The Title Refers To: No new friends for Max or Caroline.
- The cold open this week was all about smart phones and the disconnect they can create, which is a fun tangential connection to the topic of friendship. It did make me wonder how Max and Caroline could afford smartphones, though.
- “Now you have one? Earl- three months ago you thought T-Mobil was a rapper.”
- “Max, I did not think you would still be alive. I owe you $10.”
- Max typically introduces Caroline as Taylor Swift’s slower cousin Randy.
- “Nice meeting you Brandy-” / “It’s Randy!”
- “So did you guys have fun tonight, or did you two grow apart-“
- “Fun, it’s so fun that you had fun.”
- “Guess what I’m doing?” / “Motivating me to look at resumes on Monster.com?”

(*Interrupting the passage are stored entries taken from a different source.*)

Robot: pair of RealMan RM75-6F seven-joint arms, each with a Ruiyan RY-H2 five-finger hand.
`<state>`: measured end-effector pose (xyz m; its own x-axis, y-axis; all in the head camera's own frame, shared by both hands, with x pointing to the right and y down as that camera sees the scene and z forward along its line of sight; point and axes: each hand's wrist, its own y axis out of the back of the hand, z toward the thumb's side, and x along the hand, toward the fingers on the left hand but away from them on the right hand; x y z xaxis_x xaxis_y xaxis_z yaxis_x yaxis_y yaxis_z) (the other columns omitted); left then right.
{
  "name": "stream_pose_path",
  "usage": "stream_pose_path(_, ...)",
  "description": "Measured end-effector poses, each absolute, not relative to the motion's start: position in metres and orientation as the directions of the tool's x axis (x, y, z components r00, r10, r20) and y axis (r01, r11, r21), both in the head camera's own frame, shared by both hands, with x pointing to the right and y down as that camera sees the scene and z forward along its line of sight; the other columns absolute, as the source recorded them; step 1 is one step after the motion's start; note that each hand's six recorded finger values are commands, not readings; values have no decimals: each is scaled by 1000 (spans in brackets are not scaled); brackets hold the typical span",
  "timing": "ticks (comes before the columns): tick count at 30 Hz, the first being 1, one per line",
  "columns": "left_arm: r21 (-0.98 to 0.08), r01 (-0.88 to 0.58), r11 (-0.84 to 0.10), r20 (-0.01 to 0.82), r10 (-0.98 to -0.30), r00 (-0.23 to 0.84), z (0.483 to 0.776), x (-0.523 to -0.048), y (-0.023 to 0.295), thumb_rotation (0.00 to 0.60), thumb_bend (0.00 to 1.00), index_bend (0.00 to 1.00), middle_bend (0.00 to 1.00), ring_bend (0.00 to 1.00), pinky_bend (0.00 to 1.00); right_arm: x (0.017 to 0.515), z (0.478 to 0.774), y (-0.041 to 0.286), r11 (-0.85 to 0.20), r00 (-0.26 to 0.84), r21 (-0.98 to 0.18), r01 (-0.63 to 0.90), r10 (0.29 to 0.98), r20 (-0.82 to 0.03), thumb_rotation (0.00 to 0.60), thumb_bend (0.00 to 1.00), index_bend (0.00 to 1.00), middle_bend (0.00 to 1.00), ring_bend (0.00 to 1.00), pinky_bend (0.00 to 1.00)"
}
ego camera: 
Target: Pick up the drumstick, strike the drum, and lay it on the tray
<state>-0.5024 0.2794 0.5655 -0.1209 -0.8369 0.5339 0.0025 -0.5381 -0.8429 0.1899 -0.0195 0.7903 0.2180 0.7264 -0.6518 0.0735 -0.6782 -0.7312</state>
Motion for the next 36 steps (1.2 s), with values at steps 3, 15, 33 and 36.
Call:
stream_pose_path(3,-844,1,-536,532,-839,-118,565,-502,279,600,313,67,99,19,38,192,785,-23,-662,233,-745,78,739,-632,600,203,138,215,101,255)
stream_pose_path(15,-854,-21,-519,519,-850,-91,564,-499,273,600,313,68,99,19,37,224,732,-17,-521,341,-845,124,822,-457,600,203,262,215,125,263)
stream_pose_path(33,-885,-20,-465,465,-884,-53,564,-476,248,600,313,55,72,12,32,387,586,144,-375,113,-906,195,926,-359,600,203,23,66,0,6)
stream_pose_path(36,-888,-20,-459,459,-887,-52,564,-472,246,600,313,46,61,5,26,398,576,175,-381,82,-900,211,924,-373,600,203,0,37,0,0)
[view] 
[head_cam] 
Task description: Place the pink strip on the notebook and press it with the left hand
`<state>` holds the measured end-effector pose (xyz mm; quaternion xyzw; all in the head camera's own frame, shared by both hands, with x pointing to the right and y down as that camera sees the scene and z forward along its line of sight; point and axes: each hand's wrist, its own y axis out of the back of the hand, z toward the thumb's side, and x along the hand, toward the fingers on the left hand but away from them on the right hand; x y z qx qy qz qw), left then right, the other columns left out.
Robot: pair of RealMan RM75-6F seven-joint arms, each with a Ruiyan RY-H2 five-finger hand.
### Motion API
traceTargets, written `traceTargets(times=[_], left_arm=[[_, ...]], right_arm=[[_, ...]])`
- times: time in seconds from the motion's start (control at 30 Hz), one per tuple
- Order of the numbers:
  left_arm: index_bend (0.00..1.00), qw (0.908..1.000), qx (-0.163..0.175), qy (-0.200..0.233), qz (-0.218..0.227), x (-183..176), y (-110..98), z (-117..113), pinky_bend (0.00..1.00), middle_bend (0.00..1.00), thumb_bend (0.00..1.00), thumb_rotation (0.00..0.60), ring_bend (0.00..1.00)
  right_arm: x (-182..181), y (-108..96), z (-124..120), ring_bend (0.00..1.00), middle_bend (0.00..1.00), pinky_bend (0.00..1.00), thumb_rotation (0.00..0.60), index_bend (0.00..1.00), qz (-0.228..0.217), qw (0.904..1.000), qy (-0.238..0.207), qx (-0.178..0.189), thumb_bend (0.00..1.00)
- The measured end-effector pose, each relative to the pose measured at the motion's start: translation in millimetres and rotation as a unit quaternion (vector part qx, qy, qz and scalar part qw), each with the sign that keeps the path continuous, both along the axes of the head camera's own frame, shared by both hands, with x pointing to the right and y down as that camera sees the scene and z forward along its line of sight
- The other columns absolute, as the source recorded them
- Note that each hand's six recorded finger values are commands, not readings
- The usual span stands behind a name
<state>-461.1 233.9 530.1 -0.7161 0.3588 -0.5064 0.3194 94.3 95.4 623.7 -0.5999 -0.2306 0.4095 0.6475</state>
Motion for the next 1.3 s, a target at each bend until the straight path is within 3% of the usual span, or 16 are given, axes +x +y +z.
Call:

- “Max, how’s this for my friend-making smile?” / “Do you have more teeth than me?”
- “The Yelp review specifically said I would be ignored by the wait staff.”
- “I’ve seen people with podcasts less desperate for approval.”
- “Yeah, the last invitation we got was to audition for porn.”
- So Elaine was dropping lines like-
“I’m so glad you all could make it. Oh, except Jerry. He’s getting Lasik. He should’ve listened, I told him to eat more kale. Kale is good for the eyes!”
- -and the audience was eating it up. It was really bizarre, but helped play up the idea that she was a charismatic person who could draw people to her.
- “Everyone gather round. Let’s have some mutual eye contact.”
- Elaine’s cult’s mantra: “My best is my best and that’s why I”m blessed.”
- Lady Marmalade is a dog with both seasonal depression and fibromyalgia.
- “And do not fear, before the night is over each of you will have the chance to make love with me.”
- “Ah, I’m sorry it took me so long to climax. I know I was ‘almost there’ for quite some time.”
- Max ate $700 worth of shrimp. Surprising no one, least of all her.
- Sophie was once in a cult called “Avon”.